Tom laughed loudly. “Ya think? Ya think?”
“I hear obscenities everywhere. Also I find a needlessly heightened sexuality in all manner of transactions, from advertising to news to how people dress in public.”
“Wow. Any other criticisms?”
“Your culture today is violent. I have seen bloody entertainments, vicious computer games. It is no surprise that violent crimes are an everyday occurrence.”
“Isn’t solving those problems the responsibility of the political world?” Molly asked. “And if so, what about your great friendship with the vice president?”
“I would hardly describe a single meeting at his request as a friendship. If that were so, I could claim a closer bond with a president.”
“Wait a second,” Tom said, pretending to scratch his pate like a hayseed. “You met the president, too?”
“Not the current one, no, sir. But in 1902, President Roosevelt conducted a Progressive Tour of New England, with a dinner stop in Lynn. As a
judge and civic leader, I spent three hours in his company, far more than with Vice President Walker.” He leaned toward Molly with a pinched grin. “You might say we were great friends.”

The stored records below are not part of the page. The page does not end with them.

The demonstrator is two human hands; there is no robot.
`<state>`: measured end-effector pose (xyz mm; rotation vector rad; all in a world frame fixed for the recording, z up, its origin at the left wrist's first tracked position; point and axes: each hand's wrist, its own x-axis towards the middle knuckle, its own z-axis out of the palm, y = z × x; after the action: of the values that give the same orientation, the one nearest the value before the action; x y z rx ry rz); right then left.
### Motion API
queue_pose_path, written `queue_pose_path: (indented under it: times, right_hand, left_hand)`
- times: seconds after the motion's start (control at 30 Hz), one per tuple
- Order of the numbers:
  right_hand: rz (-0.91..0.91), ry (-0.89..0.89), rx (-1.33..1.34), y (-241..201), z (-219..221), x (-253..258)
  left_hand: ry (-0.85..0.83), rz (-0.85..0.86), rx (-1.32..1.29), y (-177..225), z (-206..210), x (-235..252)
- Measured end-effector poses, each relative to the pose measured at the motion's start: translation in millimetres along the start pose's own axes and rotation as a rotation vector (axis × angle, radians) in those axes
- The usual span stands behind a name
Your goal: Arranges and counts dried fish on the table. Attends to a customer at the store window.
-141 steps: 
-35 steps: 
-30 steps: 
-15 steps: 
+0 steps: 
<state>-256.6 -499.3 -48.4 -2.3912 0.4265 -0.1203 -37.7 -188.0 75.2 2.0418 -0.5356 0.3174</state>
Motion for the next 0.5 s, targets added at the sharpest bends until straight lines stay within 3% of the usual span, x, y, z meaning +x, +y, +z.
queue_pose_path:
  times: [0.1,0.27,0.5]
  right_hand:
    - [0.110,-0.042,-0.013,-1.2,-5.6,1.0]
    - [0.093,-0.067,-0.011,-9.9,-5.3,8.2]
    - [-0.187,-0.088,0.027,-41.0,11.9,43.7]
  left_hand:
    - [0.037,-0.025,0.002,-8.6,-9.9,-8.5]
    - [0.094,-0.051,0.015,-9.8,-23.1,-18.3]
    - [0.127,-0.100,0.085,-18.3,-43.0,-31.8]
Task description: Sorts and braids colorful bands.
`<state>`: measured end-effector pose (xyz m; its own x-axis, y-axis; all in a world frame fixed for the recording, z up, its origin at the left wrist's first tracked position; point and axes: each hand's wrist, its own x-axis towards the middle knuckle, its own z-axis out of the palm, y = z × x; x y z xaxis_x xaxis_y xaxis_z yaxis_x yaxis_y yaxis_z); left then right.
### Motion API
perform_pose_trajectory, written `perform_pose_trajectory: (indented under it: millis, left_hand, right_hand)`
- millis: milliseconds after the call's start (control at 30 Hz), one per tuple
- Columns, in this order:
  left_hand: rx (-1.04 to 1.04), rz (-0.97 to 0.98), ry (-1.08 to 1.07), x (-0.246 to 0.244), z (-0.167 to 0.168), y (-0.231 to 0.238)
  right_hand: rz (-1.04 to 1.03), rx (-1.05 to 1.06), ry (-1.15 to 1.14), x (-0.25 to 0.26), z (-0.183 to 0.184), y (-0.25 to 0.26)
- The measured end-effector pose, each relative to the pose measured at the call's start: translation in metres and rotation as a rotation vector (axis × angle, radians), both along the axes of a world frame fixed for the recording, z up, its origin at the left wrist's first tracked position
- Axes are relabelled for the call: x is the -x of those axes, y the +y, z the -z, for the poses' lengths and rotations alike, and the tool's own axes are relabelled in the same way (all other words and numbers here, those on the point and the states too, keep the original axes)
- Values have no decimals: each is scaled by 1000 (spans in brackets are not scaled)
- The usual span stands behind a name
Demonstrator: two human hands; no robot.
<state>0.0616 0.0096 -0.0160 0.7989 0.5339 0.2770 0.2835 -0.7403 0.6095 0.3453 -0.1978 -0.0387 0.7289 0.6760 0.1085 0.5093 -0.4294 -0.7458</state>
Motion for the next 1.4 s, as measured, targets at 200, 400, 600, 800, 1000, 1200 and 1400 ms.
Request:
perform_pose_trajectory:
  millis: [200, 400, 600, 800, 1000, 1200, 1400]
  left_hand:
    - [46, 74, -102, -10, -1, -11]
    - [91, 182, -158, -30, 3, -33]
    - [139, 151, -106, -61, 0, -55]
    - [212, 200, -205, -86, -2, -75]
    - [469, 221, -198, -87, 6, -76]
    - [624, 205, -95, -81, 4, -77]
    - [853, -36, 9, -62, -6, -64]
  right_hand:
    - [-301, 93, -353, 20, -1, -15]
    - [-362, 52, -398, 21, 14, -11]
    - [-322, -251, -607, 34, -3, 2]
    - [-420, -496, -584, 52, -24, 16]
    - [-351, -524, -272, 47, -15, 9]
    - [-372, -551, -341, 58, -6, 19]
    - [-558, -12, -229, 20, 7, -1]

She smiled, too, but coldly. Some kind of game was on. “Would you say you have led a charmed life, Judge Rice? I mean, Harvard Law School, the youngest judge in the state at the time of your appointment, grand adventures exploring the northern seas—”
“Do you mean aside from the fact that I died? And lost everything, friends and home and family?”

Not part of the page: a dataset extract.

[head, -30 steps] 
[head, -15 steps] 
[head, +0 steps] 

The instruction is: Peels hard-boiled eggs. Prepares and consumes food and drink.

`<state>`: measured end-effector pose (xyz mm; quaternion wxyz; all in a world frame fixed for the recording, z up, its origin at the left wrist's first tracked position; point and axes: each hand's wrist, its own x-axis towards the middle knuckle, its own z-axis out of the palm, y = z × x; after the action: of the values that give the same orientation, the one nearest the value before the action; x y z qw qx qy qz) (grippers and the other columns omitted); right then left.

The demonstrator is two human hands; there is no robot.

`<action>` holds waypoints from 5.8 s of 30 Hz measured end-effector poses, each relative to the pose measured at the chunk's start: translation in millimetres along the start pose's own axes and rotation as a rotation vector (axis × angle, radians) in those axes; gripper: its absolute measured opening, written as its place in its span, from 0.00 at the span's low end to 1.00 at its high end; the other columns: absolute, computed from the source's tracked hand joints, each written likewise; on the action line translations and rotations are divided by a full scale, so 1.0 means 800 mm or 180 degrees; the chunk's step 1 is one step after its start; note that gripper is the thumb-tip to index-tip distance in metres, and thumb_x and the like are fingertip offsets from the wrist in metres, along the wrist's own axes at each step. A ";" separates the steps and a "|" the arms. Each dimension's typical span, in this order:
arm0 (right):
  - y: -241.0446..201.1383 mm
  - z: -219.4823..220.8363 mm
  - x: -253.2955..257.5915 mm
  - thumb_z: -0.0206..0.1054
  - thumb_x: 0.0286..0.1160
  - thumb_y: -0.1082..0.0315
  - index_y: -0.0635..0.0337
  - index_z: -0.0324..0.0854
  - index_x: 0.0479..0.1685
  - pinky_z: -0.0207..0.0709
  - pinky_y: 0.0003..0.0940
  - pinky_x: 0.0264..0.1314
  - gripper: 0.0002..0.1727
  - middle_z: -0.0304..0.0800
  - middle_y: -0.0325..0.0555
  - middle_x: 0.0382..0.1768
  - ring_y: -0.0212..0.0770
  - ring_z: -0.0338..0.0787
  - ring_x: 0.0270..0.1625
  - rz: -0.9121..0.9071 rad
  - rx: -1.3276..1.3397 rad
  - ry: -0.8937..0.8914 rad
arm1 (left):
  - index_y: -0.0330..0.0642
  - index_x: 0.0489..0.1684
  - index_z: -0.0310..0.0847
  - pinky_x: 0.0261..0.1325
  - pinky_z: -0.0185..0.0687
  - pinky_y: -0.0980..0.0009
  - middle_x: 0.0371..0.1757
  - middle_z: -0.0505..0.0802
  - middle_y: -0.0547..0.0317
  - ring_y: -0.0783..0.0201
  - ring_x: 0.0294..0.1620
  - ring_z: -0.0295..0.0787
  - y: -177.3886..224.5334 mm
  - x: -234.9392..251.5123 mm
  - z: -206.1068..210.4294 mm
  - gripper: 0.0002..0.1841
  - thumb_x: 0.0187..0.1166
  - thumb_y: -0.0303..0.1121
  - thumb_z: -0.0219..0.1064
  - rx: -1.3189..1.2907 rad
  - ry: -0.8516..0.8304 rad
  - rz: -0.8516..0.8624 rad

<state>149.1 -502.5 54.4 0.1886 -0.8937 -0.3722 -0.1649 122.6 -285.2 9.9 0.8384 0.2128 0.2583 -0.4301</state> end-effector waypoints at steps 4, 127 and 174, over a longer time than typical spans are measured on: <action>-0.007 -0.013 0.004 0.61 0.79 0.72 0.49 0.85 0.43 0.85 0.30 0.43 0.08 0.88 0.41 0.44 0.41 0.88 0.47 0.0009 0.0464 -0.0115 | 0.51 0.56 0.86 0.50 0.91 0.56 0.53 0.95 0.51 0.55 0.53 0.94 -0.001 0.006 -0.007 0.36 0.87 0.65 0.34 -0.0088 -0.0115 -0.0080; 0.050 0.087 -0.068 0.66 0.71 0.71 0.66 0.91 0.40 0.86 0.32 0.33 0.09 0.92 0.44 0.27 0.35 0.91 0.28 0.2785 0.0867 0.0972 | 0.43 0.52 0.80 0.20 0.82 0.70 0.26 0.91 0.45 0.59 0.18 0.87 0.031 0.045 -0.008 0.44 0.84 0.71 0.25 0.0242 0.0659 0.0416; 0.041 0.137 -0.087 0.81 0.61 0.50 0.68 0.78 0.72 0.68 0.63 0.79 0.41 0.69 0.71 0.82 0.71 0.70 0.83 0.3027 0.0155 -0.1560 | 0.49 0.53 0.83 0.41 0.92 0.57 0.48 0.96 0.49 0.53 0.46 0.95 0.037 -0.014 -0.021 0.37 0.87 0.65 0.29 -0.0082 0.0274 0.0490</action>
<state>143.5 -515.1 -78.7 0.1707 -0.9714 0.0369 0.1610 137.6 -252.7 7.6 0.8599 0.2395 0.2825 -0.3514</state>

To me, Jeremiah was beginning to sound like a scold. But I understood his intent, his interest in using this moment in the lights.
“Well,” Molly persisted, “your life has been one great spectacle since reanimation, wouldn’t you say? One crowd after another?”
“People have been incredibly generous and kind, for which I am grateful. Honestly, though, I encountered larger crowds in my past life. The energy people spend today on gossip about celebrities was, in my time, directed toward exploration and learning. Once our group announced that we were sailing above the Arctic Circle, people waited in line to see us. We drew thousands, filling churches and opera halls. I never drank more champagne.”
“Now you’re talking.” Tom guffawed. “Good times.” Molly narrowed her eyes but he pressed on, oblivious.
“Hold on three,” the director said. I noticed that the cameras did not cut to her face, so the audience would have no notion that she was annoyed.
“So tell me,” Tom said, “what sort of fun do you like to have now? Is there anything good on TV?”
“Little,” Jeremiah said. “It is mostly shallow, false, and predictable.”
“Ya like any of it?”
“Oh, yes. Twice I have seen the Red Sox play on the small screen. Those games struck me as entertaining and full of surprises. A fine ball club.”
“You can say that again,” Tom yukked. “Did you know this station is part owner of the Sox? Hey, we could catch a game, ya know.”
“Honestly? In the stadium?” He sat up straight. “That would be splendid.”